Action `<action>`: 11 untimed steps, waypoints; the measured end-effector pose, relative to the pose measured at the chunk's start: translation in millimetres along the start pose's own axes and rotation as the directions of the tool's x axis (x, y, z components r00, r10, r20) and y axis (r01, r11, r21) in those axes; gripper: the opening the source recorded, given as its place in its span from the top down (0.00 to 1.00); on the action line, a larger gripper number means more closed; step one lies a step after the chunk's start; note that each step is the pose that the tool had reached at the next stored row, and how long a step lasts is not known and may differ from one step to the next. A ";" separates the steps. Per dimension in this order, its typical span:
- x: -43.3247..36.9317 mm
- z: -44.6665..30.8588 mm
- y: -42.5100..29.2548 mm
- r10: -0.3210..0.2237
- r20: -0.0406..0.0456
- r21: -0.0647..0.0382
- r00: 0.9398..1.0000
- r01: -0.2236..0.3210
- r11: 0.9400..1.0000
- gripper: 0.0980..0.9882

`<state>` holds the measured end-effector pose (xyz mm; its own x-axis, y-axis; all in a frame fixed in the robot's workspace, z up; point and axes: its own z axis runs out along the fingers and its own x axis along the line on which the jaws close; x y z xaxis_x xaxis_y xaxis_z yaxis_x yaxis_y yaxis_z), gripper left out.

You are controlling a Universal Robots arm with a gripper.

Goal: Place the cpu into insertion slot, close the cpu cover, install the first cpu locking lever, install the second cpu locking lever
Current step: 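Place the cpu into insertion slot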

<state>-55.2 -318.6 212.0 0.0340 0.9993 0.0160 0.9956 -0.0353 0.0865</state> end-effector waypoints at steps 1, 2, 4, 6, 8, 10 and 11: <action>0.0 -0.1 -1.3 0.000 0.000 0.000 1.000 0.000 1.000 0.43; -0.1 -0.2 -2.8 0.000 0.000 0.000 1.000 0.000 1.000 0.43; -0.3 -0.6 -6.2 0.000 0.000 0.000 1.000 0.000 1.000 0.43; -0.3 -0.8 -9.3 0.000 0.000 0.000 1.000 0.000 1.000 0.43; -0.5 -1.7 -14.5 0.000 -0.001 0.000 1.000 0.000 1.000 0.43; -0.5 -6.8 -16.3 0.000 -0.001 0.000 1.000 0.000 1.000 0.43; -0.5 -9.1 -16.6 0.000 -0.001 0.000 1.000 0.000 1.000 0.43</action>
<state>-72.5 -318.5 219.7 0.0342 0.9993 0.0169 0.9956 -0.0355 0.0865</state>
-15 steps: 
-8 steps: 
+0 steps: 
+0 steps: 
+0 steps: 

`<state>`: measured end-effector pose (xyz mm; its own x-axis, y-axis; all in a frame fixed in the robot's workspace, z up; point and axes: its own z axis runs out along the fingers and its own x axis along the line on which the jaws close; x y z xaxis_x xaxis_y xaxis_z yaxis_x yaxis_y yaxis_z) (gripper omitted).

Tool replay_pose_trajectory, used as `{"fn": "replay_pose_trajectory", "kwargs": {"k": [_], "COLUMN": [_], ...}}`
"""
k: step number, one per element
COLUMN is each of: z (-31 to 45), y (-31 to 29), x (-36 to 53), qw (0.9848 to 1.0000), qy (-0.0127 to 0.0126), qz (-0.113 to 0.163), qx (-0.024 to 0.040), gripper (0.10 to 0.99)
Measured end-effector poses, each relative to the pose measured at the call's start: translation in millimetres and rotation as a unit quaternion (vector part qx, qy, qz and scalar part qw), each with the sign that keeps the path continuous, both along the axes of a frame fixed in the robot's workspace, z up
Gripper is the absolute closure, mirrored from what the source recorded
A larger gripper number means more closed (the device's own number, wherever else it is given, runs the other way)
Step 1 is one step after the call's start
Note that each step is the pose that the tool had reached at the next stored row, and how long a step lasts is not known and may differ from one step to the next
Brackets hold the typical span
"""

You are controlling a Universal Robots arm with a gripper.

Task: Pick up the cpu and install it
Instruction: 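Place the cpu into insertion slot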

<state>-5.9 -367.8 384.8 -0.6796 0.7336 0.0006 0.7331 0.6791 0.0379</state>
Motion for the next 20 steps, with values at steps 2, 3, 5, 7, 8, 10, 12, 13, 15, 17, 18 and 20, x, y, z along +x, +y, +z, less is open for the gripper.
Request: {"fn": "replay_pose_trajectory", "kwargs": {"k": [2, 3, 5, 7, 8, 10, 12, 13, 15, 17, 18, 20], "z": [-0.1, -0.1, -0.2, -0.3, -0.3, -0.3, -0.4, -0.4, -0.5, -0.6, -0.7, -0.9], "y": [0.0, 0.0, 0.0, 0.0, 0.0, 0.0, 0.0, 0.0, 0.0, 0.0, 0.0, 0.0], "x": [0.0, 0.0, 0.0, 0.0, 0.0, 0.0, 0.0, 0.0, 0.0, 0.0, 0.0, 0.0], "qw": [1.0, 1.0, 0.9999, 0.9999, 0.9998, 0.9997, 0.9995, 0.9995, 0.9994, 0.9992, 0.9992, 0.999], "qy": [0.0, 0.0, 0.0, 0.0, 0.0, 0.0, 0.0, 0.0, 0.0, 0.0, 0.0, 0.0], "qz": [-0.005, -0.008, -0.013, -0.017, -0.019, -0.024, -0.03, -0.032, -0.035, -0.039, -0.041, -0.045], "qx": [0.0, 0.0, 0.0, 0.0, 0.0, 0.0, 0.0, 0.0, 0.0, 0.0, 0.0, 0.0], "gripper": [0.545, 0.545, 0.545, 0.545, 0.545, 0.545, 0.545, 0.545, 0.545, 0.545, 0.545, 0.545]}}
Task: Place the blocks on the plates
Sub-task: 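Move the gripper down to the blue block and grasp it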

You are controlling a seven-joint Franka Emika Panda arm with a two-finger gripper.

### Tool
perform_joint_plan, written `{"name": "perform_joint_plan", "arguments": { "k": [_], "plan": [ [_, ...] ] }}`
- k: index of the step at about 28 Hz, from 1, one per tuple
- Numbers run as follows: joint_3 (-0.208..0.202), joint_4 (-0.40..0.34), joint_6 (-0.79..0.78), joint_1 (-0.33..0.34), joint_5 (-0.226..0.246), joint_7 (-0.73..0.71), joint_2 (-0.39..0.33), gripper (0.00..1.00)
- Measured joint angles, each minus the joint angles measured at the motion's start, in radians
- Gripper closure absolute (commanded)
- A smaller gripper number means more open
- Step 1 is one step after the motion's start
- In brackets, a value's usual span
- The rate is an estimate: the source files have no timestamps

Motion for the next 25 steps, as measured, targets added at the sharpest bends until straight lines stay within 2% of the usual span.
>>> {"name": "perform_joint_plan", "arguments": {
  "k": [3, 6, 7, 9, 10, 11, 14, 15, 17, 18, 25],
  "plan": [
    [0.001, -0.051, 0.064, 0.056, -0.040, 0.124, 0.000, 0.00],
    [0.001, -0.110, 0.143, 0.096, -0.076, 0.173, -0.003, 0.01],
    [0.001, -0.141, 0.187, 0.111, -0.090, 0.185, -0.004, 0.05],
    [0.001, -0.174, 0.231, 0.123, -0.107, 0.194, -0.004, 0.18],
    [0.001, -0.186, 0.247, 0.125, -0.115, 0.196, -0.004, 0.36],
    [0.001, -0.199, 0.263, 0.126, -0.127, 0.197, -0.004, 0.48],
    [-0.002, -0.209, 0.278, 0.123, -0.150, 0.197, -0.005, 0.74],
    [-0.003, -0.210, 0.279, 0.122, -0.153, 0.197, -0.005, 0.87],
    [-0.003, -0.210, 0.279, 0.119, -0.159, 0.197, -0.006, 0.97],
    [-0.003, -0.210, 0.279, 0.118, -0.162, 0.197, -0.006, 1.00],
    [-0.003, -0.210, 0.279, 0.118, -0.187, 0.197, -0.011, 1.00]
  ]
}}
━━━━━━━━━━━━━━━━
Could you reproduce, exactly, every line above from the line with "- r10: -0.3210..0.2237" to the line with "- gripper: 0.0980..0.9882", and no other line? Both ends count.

- r10: -0.3210..0.2237
- r20: -0.0406..0.0456
- r21: -0.0647..0.0382
- r00: 0.9398..1.0000
- r01: -0.2236..0.3210
- r11: 0.9400..1.0000
- gripper: 0.0980..0.9882

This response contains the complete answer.